What the task asks.
Beginning with the line that holds "Above is an image. Determine if it contains any black looped", retype the rest of the listing exactly, last line included.

________________

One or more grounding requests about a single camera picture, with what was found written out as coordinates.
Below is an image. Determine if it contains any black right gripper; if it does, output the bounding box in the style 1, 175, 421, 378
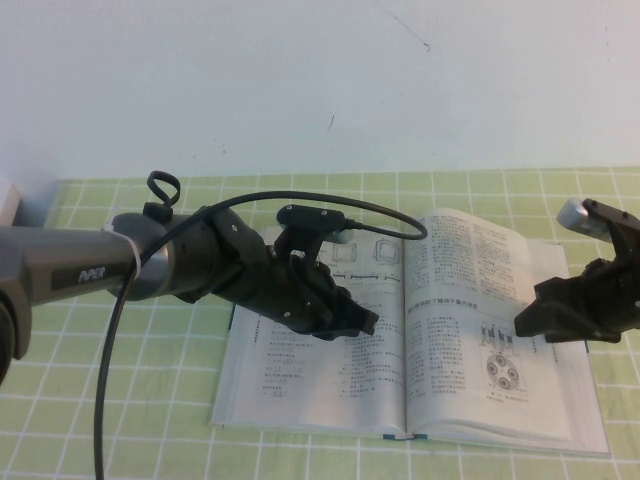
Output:
514, 256, 640, 345

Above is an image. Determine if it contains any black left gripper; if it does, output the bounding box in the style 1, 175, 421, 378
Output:
233, 248, 380, 342

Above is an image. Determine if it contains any textbook with diagrams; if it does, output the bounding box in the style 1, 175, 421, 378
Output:
211, 209, 612, 457

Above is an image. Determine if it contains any green white checked tablecloth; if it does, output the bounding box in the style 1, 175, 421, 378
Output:
0, 165, 640, 480

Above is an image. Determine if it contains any white zip tie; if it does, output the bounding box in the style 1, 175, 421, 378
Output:
99, 222, 145, 282

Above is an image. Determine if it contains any white box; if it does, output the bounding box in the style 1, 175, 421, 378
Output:
0, 178, 23, 230

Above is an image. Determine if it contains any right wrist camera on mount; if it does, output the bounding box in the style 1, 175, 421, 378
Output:
555, 197, 640, 267

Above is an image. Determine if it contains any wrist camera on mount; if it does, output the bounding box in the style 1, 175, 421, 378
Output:
272, 202, 357, 269
555, 197, 640, 267

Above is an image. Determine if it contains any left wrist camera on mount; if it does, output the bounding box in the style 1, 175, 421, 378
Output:
272, 202, 357, 269

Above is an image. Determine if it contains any black looped plug strap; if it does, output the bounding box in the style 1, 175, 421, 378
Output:
141, 170, 181, 220

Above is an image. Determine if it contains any black left camera cable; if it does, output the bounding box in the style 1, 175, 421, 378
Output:
92, 192, 429, 480

________________

Task response.
Above is an image. Determine if it contains any black looped plug strap; if it does, output the bounding box in the style 1, 175, 421, 378
Output:
141, 170, 181, 220

Above is an image. Determine if it contains any black left camera cable; if it does, output the bounding box in the style 1, 175, 421, 378
Output:
92, 192, 429, 480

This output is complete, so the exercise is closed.